Par ailleurs, 57% des participants ayant reçu une dose de 15 mg ont perdu au moins 20% de poids.

Il s'agit d'observations cliniques chez l'homme. Elles ne doivent pas être interprétées comme donnant lieu à des résultats équivalents dans le cadre d'expériences cellulaires ou animales.

Mécanismes proposés

Les modèles actuels comprennent :

  • altération de la transmission des signaux hypothalamiques liés à l'appétit
  • ralentissement de la vidange gastrique, plus marqué après des expositions précoces
  • diminution de l'apport énergétique
  • une meilleure sensibilité à l'insuline
  • altération des voies de signalisation métaboliques du tissu adipeux

La FDA souligne que le ralentissement de la vidange gastrique est plus marqué après la première prise et qu'il diminue au fur et à mesure des prises successives.

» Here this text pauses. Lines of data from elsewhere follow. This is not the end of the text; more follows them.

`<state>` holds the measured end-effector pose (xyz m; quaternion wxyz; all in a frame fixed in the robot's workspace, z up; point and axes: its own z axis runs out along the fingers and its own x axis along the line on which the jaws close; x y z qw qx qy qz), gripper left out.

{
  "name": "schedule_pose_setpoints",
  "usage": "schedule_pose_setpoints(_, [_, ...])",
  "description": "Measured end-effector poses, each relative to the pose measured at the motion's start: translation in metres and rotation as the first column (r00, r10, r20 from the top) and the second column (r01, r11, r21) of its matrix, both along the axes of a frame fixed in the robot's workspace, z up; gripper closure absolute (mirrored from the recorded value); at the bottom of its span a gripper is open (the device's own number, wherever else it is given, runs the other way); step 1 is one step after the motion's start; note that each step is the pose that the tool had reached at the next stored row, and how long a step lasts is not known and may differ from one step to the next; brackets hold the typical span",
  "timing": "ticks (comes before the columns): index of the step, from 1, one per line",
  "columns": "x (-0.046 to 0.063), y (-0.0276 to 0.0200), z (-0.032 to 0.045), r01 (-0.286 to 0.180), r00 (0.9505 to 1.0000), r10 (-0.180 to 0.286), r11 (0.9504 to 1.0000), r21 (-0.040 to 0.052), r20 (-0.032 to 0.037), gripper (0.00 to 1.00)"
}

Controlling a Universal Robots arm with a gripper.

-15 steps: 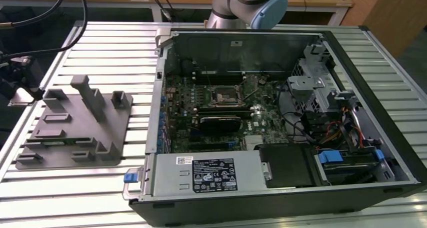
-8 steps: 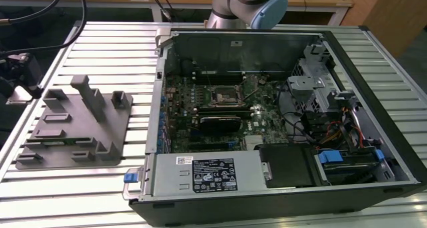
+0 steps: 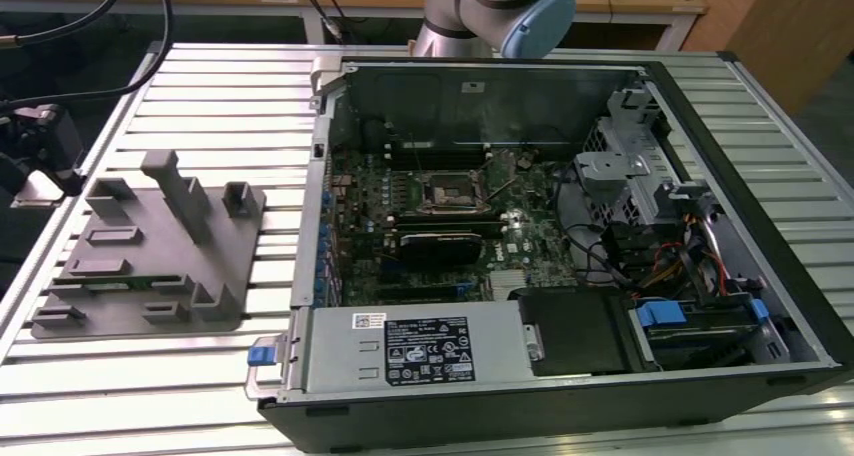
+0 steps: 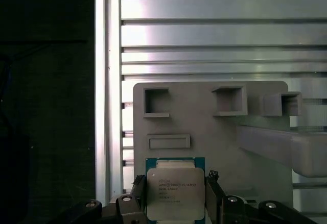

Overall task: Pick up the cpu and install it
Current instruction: 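Pick up the cpu and move it towards the insertion slot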

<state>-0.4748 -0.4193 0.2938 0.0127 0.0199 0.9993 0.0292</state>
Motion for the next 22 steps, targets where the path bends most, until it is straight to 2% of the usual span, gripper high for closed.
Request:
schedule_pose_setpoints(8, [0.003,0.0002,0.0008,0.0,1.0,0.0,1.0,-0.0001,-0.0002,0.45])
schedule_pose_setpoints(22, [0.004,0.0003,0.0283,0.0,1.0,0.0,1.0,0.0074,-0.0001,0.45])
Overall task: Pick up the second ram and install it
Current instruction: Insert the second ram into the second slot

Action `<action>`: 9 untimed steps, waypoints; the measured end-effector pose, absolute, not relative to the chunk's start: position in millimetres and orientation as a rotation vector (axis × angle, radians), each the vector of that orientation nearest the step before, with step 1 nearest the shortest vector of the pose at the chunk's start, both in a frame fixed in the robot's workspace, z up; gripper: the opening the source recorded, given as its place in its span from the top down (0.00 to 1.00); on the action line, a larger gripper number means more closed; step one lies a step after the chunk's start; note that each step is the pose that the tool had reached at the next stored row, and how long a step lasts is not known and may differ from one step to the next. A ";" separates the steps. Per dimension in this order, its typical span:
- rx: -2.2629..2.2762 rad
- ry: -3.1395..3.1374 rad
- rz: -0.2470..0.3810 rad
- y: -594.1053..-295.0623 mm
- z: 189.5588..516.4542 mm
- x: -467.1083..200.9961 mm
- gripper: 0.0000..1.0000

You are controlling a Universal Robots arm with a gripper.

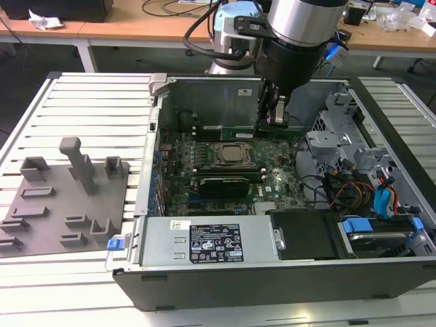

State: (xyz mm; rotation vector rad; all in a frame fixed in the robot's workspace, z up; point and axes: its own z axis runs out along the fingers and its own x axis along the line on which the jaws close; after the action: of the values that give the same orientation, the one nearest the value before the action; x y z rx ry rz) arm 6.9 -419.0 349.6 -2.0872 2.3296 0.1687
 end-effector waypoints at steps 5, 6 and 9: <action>-2.087 2.330 0.169 -419.0 342.4 6.9 0.86; -2.087 2.330 0.169 -419.0 341.1 6.9 0.86; -2.087 2.330 0.169 -419.0 336.1 6.9 0.86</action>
State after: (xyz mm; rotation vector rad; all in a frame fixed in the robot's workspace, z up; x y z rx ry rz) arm 6.9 -419.0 336.1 -2.0872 2.3296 0.1687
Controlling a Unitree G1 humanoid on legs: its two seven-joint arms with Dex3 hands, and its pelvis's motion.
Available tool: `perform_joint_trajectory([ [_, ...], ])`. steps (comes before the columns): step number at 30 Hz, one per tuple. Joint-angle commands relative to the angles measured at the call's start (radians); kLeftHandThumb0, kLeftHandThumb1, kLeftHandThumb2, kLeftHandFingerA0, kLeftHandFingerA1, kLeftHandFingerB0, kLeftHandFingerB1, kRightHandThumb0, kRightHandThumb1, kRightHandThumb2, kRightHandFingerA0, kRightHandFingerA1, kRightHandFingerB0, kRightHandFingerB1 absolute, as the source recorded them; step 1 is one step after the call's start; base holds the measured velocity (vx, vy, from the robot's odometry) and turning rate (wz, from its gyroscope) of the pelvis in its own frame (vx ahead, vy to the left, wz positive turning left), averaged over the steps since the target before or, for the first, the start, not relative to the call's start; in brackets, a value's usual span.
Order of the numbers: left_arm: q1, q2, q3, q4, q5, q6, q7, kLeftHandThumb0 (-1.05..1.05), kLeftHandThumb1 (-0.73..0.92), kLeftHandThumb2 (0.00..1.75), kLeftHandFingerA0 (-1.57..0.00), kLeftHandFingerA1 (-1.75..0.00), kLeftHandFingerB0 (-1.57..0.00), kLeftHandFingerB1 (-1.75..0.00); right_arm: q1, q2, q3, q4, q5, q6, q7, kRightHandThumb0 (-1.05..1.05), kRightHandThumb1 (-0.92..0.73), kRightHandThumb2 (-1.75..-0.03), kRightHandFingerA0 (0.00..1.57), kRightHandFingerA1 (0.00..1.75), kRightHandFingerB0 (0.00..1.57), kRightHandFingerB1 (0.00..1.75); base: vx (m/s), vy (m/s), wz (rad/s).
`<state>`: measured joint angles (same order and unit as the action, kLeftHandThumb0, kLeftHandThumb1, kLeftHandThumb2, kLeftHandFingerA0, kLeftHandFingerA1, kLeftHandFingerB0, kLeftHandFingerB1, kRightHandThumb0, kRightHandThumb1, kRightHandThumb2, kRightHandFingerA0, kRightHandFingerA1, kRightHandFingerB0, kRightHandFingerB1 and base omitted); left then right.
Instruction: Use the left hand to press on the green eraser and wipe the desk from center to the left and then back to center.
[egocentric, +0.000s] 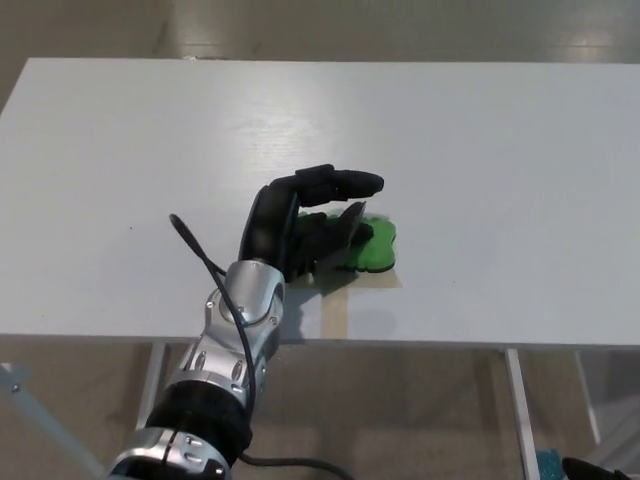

Recherche sur la répartition dans le foie et le tissu adipeux

Les études basées sur l'IRM fournissent des données quantitatives allant au-delà du poids corporel.

La sous-étude IRM SURPASS-3 a porté sur 296 participants. La teneur moyenne en graisse hépatique à l'inclusion était d'environ 15.71%.

À la semaine 52, les groupes combinés traités par 10 mg et 15 mg de tirzépatide ont présenté une réduction absolue de la stéatose hépatique de 8,09 points de pourcentage. L'insuline degludec a entraîné une réduction de 3,38 points de pourcentage.

La différence estimée entre les groupes était de −4,71 points de pourcentage.

Les chercheurs ont également constaté une diminution du tissu adipeux viscéral et du tissu adipeux sous-cutané abdominal.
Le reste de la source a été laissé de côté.